Records contained in a dataset
..............................
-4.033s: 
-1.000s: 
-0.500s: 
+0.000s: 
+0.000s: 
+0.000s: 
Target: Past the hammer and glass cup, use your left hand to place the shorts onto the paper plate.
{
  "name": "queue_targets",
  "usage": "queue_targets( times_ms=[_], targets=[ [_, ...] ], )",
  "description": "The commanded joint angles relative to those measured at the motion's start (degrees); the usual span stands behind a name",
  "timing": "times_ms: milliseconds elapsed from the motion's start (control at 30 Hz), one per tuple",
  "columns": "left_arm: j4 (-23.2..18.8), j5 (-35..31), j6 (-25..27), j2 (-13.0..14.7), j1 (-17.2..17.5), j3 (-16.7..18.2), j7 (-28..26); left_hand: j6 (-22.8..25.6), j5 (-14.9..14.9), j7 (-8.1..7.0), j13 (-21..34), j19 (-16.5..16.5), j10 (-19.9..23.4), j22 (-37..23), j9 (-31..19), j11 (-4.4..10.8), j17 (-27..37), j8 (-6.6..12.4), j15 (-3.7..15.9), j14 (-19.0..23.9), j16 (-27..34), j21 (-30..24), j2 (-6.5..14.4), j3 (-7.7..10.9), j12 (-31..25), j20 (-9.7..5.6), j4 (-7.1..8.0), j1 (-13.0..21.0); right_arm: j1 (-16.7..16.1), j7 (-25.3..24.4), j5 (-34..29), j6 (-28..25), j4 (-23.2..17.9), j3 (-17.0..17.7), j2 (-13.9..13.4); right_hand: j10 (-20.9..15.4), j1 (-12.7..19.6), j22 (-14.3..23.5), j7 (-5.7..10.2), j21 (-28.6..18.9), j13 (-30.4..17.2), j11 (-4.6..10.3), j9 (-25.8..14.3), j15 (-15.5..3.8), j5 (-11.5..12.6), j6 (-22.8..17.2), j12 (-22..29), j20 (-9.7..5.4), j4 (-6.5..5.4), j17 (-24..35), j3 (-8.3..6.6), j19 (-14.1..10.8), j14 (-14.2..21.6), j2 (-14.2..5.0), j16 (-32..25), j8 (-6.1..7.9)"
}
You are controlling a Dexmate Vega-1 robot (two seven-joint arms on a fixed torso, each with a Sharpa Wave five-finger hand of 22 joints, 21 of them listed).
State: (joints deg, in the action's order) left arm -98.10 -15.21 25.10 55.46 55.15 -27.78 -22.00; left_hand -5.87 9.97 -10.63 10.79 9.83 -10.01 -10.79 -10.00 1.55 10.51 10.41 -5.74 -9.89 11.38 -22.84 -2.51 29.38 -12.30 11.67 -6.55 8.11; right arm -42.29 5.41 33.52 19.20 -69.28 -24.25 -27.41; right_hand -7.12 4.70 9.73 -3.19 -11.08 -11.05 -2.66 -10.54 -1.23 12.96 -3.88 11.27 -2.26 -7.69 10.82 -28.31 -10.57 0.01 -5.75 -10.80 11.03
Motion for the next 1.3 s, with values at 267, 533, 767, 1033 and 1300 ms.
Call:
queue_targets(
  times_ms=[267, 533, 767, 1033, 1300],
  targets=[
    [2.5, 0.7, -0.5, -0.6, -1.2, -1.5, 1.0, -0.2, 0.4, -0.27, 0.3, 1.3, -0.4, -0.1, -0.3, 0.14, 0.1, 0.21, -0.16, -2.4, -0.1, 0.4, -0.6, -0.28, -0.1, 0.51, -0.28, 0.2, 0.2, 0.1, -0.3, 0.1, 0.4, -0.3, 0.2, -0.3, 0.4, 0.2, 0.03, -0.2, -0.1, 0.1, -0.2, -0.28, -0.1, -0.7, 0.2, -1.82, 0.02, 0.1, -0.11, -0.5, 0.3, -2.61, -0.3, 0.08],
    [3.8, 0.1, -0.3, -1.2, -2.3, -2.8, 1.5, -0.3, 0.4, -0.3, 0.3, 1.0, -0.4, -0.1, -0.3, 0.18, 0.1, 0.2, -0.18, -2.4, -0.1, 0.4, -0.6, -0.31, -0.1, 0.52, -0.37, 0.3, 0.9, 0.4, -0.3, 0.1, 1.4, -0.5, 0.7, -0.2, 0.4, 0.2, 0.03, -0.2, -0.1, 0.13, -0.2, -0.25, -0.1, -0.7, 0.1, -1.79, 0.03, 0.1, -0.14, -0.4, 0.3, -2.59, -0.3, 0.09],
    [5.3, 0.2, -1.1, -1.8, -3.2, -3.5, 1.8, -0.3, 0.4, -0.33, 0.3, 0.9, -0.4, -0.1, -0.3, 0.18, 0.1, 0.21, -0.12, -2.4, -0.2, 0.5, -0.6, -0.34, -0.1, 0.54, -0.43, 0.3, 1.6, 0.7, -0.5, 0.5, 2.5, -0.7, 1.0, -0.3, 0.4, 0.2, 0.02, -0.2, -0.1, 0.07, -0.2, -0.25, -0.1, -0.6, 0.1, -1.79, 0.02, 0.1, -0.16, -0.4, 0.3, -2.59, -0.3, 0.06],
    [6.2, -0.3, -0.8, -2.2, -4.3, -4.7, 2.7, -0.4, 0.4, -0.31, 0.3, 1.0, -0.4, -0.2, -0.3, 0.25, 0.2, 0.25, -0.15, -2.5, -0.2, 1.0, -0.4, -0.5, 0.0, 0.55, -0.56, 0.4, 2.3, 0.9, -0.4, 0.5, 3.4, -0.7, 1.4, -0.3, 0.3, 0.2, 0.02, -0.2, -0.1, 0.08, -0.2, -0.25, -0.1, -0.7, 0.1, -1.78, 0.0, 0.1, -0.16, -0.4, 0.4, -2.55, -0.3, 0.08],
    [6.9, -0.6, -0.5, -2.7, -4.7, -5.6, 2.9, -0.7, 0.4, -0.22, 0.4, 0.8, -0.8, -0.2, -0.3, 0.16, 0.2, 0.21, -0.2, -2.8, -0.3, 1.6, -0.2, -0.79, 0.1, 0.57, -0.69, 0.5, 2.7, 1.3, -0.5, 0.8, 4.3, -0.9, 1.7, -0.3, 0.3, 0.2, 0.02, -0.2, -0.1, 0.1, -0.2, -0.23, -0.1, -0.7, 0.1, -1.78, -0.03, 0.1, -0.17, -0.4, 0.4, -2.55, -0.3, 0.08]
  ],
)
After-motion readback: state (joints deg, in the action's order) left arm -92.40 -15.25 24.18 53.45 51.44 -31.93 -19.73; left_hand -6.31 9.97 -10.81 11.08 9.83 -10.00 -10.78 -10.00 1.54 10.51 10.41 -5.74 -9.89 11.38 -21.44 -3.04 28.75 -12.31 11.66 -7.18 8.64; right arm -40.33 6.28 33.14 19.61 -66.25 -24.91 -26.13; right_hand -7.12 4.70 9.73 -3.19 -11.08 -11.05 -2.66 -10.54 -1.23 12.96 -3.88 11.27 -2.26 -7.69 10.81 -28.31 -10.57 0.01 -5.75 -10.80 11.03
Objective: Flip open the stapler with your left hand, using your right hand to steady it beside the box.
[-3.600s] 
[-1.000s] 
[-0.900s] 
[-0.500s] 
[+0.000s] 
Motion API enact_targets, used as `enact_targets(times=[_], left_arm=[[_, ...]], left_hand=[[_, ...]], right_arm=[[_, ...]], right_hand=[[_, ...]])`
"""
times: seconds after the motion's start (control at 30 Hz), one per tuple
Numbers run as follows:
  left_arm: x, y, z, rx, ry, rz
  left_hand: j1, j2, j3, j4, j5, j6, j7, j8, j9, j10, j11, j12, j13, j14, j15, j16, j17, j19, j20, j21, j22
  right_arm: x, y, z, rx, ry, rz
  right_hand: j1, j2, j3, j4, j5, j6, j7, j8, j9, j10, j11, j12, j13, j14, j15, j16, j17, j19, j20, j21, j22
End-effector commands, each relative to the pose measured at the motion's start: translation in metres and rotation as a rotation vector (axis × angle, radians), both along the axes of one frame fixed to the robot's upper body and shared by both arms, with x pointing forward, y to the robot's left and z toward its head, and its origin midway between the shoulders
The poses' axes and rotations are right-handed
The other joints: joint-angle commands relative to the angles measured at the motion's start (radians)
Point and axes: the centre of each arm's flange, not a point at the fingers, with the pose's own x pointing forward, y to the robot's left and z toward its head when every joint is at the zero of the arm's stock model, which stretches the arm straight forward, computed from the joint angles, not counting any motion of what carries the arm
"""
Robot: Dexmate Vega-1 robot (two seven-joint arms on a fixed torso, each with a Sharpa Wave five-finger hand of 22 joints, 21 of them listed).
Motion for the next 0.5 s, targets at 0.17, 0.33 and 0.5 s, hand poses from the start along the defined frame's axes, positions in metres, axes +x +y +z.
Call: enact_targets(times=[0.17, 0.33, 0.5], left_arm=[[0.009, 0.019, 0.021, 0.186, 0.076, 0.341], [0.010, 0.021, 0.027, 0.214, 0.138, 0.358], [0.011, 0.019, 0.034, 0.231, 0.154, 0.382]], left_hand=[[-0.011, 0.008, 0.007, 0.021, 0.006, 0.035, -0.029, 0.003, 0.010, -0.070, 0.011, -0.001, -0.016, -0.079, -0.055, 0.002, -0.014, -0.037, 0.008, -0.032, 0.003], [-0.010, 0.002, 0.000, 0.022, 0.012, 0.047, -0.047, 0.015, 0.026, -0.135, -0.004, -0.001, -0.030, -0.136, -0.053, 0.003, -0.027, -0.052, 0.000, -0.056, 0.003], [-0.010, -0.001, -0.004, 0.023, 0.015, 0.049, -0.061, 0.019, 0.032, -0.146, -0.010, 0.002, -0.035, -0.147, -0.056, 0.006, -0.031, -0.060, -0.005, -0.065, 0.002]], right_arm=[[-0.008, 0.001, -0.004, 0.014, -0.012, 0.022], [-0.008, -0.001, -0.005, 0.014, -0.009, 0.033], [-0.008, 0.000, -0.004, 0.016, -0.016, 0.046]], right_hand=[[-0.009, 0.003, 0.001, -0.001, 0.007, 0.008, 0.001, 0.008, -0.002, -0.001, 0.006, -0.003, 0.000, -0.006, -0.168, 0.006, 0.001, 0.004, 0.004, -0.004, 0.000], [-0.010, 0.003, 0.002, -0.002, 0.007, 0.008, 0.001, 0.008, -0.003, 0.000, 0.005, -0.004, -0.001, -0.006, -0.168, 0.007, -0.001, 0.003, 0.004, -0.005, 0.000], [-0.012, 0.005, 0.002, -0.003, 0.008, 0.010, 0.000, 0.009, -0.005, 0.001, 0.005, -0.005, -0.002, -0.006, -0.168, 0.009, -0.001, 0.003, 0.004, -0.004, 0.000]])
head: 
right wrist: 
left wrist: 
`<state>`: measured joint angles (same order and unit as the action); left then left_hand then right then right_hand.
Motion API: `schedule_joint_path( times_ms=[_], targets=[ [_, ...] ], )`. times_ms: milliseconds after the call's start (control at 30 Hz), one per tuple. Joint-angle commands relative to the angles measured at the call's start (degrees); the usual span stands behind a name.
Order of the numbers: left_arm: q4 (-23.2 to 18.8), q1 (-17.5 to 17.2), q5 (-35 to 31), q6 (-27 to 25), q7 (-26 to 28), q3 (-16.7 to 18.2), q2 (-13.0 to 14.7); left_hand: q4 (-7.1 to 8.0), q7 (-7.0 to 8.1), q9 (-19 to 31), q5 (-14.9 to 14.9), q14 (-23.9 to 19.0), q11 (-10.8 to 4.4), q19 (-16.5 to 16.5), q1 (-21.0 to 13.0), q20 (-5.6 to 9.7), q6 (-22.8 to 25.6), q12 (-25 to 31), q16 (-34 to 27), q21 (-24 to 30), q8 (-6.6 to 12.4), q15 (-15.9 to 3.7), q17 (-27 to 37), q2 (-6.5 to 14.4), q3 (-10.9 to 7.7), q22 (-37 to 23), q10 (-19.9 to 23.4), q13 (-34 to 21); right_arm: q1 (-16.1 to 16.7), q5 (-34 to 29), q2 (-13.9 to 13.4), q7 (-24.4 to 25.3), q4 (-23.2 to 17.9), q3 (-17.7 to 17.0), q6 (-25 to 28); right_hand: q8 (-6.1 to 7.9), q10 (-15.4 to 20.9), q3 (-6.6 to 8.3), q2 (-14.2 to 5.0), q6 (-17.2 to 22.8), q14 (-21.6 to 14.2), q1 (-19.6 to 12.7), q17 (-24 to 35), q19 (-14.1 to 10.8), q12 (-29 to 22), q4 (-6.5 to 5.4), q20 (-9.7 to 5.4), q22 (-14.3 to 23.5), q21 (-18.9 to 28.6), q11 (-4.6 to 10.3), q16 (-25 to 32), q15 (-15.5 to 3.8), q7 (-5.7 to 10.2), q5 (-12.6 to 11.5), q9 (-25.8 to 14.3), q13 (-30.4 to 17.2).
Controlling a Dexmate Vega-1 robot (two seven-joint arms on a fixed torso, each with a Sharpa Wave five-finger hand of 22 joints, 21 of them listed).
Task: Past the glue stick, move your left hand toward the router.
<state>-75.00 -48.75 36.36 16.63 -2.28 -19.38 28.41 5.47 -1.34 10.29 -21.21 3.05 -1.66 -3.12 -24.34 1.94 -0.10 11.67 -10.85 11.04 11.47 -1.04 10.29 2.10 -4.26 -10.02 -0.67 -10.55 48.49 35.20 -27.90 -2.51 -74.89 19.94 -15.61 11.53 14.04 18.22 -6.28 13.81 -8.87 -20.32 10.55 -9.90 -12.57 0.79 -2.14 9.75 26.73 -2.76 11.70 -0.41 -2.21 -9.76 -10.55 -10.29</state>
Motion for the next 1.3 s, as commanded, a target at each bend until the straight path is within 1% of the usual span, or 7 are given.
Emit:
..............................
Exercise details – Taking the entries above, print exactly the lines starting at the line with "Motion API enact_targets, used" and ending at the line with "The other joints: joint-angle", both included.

Response to this task –
Motion API enact_targets, used as `enact_targets(times=[_], left_arm=[[_, ...]], left_hand=[[_, ...]], right_arm=[[_, ...]], right_hand=[[_, ...]])`
"""
times: seconds after the motion's start (control at 30 Hz), one per tuple
Numbers run as follows:
  left_arm: x, y, z, rx, ry, rz
  left_hand: j1, j2, j3, j4, j5, j6, j7, j8, j9, j10, j11, j12, j13, j14, j15, j16, j17, j19, j20, j21, j22
  right_arm: x, y, z, rx, ry, rz
  right_hand: j1, j2, j3, j4, j5, j6, j7, j8, j9, j10, j11, j12, j13, j14, j15, j16, j17, j19, j20, j21, j22
End-effector commands, each relative to the pose measured at the motion's start: translation in metres and rotation as a rotation vector (axis × angle, radians), both along the axes of one frame fixed to the robot's upper body and shared by both arms, with x pointing forward, y to the robot's left and z toward its head, and its origin midway between the shoulders
The poses' axes and rotations are right-handed
The other joints: joint-angle commands relative to the angles measured at the motion's start (radians)

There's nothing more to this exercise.